I will ty uninstall the brew openssl and use the default Mac installed version.

I have tried installing MySQL Workbench using home-brew as well but that hasn't made any difference. 

Neil
[7 Jan 2016 14:21] Neil Skilling 
Now I have found the log files and using the brew installed version of 6.3.6. it looks like this is still a paramiko issue with ecdsa-sha2-nistp256 - I will try updating the paramiko version. 
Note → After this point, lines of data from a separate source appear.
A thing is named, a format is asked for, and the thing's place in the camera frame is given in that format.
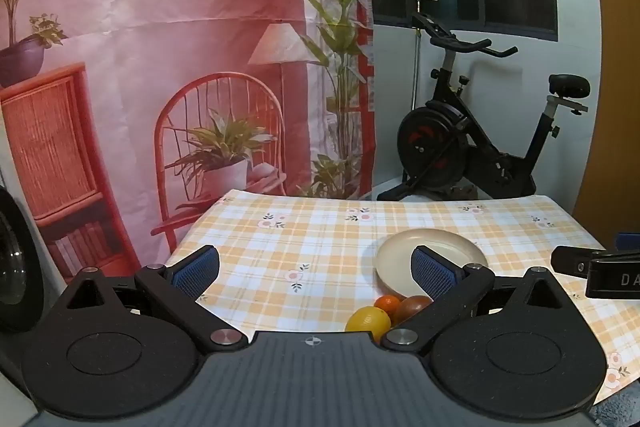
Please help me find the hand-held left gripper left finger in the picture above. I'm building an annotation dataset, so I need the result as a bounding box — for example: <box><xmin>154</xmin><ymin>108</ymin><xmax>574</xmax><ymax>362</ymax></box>
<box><xmin>65</xmin><ymin>246</ymin><xmax>249</xmax><ymax>354</ymax></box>

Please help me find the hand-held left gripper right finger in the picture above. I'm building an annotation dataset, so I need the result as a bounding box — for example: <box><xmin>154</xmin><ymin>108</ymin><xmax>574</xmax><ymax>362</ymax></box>
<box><xmin>381</xmin><ymin>246</ymin><xmax>566</xmax><ymax>354</ymax></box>

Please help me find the beige round plate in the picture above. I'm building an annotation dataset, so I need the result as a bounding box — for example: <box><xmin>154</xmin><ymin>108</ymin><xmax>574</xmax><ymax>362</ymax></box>
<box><xmin>376</xmin><ymin>228</ymin><xmax>488</xmax><ymax>299</ymax></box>

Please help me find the brown kiwi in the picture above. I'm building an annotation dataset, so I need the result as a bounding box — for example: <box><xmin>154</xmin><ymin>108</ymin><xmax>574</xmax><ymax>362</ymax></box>
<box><xmin>391</xmin><ymin>295</ymin><xmax>433</xmax><ymax>325</ymax></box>

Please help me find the small tangerine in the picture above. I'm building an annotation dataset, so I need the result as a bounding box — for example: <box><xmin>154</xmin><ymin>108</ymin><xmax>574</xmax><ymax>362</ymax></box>
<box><xmin>372</xmin><ymin>294</ymin><xmax>402</xmax><ymax>315</ymax></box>

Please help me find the yellow lemon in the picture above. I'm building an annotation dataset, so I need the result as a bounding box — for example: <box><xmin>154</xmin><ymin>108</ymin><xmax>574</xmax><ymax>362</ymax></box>
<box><xmin>345</xmin><ymin>306</ymin><xmax>392</xmax><ymax>343</ymax></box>

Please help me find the orange checked floral tablecloth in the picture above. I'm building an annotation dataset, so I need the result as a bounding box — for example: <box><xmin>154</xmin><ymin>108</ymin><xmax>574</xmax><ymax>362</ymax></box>
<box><xmin>165</xmin><ymin>189</ymin><xmax>640</xmax><ymax>405</ymax></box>

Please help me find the brown wooden door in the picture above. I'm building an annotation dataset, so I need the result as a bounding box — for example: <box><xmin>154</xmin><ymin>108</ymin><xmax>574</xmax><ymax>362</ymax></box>
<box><xmin>572</xmin><ymin>0</ymin><xmax>640</xmax><ymax>233</ymax></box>

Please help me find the black exercise bike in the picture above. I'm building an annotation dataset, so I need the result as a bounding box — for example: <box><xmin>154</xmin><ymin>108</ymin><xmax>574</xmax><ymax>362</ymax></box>
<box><xmin>376</xmin><ymin>13</ymin><xmax>591</xmax><ymax>202</ymax></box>

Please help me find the black round appliance door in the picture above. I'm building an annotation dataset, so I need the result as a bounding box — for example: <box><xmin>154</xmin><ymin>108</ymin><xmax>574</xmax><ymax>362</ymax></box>
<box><xmin>0</xmin><ymin>184</ymin><xmax>48</xmax><ymax>333</ymax></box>

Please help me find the thin metal pole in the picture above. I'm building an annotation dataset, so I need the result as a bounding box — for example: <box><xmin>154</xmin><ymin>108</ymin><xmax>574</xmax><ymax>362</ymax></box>
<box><xmin>412</xmin><ymin>0</ymin><xmax>425</xmax><ymax>110</ymax></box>

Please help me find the pink printed wall backdrop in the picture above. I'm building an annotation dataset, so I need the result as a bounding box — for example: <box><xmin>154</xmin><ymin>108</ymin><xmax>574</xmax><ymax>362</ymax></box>
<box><xmin>0</xmin><ymin>0</ymin><xmax>376</xmax><ymax>288</ymax></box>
13:09:25 [INF][     SSH tunnel]: Starting tunnel
13:09:25 [INF][     SSH tunnel]: Existing SSH tunnel not found, opening new one
13:09:25 [INF][     SSH tunnel]: Opening SSH tunnel to host
13:09:25 [ERR][sshtunnel.py:notify_exception_error:233]: Traceback (most recent call last):
  File "/opt/homebrew-cask/Caskroom/mysqlworkbench/6.3.6/MySQLWorkbench.app/Contents/Resources/sshtunnel.py", line 286, in _connect_ssh
    self._client.load_host_keys(os.path.expanduser(ssh_known_hosts_file))
  File "/opt/homebrew-cask/Caskroom/mysqlworkbench/6.3.6/MySQLWorkbench.app/Contents/Resources/libraries/paramiko/client.py", line 121, in load_host_keys
    self._host_keys.load(filename)
  File "/opt/homebrew-cask/Caskroom/mysqlworkbench/6.3.6/MySQLWorkbench.app/Contents/Resources/libraries/paramiko/hostkeys.py", line 99, in load
    e = HostKeyEntry.from_line(line, lineno)
  File "/opt/homebrew-cask/Caskroom/mysqlworkbench/6.3.6/MySQLWorkbench.app/Contents/Resources/libraries/paramiko/hostkeys.py", line 337, in from_line
    raise InvalidHostKey(line, e)
InvalidHostKey: (' xxxxxxx ecdsa-sha2-nistp256 , Error('Incorrect padding',))

13:09:25 [INF][     SSH tunnel]: TunnelManager.wait_connection authentication error: Authentication error, unhandled exception caught in tunnel manager, please refer to logs for details
13:09:25 [ERR][     SSH tunnel]: Authentication error opening SSH tunnel: Authentication error, unhandled exception caught in tunnel manager, please refer to logs for details
[9 May 2016 19:48] person persons last name 
Hello,

can anyone upload the patched version of "wb_admin_ssh.py"? (for windows)
I cannot figure out hot to patch it myself!

Thank you!
[12 May 2016 11:35] Marcin Szalowicz 
MySQL Workbench 6.3.7 will come with Paramiko 1.16.0 that has got support for more Ciphers.

In any case you can always try to use the latest Paramiko version which is described here:
http://mysqlworkbench.org/2015/03/paramiko-update-tutorial/
[19 May 2016 1:06] Yan WHK 
Same problem with MySQL Workbench Community 6.3.6. 

3 Years with same bug. Oracle sucks.
[23 May 2016 22:42] Yan WHK 
The solution for me:

1. Clone paramiko
2. Copy paramiko folder to MySQL Workbench folder

In Ubuntu:

    sudo apt-get install mysql-workbench
    sudo su
    mkdir /root/workspace && cd /root/workspace
    git clone https://github.com/paramiko/paramiko.git
    mv /usr/lib/mysql-workbench/modules/paramiko /usr/lib/mysql-workbench/modules/paramiko_old
    cp -r /root/workspace/paramiko/paramiko /usr/lib/mysql-workbench/modules/paramiko
    rm -rf /root/workspace/paramiko

Works in all MySQL Workbench versions.

The problem is MySQL Workbench embebed old paramiko version without support to openssh >= 6.7.